One part of the entries below is wanted: the lines from the one containing "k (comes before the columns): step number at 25" through the one containing "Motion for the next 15". Write those out exactly and nothing else.

========================================================================

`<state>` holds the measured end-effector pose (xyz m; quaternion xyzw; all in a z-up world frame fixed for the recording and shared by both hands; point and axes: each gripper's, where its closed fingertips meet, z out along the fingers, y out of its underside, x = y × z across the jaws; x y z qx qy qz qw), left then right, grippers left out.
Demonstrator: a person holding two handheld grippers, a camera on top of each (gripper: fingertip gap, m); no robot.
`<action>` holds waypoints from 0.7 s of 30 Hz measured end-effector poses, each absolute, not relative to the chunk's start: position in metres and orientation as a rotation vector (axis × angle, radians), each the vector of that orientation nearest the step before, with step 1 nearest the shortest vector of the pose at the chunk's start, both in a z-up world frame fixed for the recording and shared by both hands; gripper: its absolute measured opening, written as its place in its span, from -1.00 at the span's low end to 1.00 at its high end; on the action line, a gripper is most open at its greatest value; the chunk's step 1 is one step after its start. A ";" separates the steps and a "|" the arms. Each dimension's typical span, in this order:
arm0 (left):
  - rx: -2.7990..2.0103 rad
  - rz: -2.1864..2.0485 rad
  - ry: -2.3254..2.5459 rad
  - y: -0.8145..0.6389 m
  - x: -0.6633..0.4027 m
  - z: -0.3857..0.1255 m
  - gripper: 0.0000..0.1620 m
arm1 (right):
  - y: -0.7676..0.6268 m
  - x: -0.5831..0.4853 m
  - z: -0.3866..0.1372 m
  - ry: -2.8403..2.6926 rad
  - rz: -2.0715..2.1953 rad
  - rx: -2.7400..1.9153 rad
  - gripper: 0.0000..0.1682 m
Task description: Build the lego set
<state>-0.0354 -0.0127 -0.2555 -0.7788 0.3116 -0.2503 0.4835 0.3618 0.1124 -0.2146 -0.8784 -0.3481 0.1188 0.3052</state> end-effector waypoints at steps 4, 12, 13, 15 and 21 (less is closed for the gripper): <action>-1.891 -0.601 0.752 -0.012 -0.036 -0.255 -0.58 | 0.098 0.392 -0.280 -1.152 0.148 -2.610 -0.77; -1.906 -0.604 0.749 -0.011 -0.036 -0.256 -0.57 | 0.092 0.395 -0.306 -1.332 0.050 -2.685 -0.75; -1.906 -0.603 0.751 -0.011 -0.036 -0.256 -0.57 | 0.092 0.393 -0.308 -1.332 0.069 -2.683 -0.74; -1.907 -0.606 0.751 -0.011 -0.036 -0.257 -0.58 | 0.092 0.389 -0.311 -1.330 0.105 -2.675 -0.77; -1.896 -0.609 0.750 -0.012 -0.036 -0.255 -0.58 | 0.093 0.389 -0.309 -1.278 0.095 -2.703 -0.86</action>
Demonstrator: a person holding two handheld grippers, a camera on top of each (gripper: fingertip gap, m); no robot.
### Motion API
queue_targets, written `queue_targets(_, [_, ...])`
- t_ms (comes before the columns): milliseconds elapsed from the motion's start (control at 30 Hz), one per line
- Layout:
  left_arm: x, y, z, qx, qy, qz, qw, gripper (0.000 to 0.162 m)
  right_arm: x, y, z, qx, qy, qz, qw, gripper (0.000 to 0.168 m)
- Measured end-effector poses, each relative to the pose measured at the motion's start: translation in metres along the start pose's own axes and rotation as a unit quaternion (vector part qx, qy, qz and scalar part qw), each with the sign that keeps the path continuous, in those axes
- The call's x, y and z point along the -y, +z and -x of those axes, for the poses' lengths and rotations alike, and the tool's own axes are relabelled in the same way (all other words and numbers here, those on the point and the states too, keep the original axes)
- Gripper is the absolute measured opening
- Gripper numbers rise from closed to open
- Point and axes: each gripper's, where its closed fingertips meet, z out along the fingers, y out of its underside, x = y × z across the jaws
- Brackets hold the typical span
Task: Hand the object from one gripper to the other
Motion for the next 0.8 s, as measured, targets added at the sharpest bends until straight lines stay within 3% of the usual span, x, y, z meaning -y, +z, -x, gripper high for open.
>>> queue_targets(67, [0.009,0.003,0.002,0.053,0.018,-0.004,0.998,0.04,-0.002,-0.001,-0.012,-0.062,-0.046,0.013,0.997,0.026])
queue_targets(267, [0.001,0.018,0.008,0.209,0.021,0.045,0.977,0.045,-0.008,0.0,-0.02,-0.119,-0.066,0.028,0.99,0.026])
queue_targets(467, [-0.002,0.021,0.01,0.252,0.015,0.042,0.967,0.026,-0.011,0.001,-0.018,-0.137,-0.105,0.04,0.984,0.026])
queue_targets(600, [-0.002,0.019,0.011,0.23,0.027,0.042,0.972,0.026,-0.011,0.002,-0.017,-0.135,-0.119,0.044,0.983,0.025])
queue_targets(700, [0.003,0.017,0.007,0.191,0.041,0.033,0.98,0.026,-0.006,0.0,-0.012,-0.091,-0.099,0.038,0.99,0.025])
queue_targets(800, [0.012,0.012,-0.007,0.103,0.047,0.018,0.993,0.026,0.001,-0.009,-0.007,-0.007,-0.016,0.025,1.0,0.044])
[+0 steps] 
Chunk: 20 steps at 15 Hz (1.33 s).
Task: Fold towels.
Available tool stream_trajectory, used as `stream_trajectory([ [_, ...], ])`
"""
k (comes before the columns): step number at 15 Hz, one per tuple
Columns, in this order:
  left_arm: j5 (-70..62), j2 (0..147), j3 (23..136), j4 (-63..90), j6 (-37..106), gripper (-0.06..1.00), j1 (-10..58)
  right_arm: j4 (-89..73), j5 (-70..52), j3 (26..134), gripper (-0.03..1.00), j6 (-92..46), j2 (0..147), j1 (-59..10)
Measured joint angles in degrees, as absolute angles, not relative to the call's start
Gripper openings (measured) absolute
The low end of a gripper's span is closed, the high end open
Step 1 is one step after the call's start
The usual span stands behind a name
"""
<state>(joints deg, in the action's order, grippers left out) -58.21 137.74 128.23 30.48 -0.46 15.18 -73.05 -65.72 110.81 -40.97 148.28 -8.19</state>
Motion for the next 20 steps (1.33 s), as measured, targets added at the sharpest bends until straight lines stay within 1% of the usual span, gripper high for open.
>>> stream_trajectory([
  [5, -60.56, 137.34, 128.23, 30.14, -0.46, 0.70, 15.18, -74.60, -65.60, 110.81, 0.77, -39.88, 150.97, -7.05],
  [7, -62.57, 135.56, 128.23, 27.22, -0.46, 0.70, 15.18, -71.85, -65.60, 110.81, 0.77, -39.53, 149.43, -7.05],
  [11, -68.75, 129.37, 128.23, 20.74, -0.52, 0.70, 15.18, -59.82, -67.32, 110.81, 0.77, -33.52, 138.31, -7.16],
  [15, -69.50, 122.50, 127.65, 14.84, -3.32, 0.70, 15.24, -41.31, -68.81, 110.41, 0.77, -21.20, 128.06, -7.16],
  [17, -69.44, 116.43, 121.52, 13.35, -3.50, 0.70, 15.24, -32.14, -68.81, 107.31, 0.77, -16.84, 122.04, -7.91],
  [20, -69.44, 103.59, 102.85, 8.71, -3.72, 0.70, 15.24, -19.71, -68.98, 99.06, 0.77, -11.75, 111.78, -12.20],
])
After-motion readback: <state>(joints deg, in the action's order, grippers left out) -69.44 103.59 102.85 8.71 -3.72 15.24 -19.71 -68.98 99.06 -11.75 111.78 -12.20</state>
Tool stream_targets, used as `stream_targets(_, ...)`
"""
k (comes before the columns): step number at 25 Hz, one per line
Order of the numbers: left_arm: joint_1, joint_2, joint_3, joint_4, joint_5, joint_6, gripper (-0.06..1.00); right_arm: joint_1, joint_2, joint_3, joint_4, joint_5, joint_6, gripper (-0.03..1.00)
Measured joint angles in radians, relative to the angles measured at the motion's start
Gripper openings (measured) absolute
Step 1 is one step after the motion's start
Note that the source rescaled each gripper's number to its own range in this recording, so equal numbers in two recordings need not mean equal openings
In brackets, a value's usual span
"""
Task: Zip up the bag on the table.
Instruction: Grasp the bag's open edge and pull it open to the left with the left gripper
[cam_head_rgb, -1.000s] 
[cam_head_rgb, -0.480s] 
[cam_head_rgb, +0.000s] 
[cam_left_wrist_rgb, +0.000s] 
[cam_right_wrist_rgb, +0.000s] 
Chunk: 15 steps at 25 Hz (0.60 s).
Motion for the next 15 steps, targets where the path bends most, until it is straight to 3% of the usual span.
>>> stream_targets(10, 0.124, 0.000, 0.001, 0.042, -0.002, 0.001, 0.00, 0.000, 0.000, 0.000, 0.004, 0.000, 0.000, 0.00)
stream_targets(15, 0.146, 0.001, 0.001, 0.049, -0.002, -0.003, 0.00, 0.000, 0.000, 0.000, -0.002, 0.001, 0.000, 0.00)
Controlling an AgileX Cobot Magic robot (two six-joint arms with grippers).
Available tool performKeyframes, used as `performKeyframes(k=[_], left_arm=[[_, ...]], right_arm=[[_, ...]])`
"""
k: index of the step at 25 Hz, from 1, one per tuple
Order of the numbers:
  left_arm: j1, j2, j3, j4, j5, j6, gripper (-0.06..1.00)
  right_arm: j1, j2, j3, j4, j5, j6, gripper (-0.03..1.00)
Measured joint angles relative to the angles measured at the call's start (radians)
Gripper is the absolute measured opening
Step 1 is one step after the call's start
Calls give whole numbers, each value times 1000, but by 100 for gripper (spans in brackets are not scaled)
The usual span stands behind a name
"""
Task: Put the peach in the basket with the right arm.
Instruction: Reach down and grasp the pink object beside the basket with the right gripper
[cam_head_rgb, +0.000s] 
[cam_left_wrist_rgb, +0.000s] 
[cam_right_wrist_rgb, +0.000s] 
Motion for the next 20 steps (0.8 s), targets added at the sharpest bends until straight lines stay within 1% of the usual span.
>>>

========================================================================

**Solved problem:**
k (comes before the columns): step number at 25 Hz, one per line
Order of the numbers: left_arm: joint_1, joint_2, joint_3, joint_4, joint_5, joint_6, gripper (-0.06..1.00); right_arm: joint_1, joint_2, joint_3, joint_4, joint_5, joint_6, gripper (-0.03..1.00)
Measured joint angles in radians, relative to the angles measured at the motion's start
Gripper openings (measured) absolute
Step 1 is one step after the motion's start
Note that the source rescaled each gripper's number to its own range in this recording, so equal numbers in two recordings need not mean equal openings
In brackets, a value's usual span
"""
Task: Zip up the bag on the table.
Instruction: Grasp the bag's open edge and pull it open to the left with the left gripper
[cam_head_rgb, -1.000s] 
[cam_head_rgb, -0.480s] 
[cam_head_rgb, +0.000s] 
[cam_left_wrist_rgb, +0.000s] 
[cam_right_wrist_rgb, +0.000s] 
Chunk: 15 steps at 25 Hz (0.60 s).
Motion for the next 15 steps, targets where the path bends most, until it is straight to 3% of the usual span.

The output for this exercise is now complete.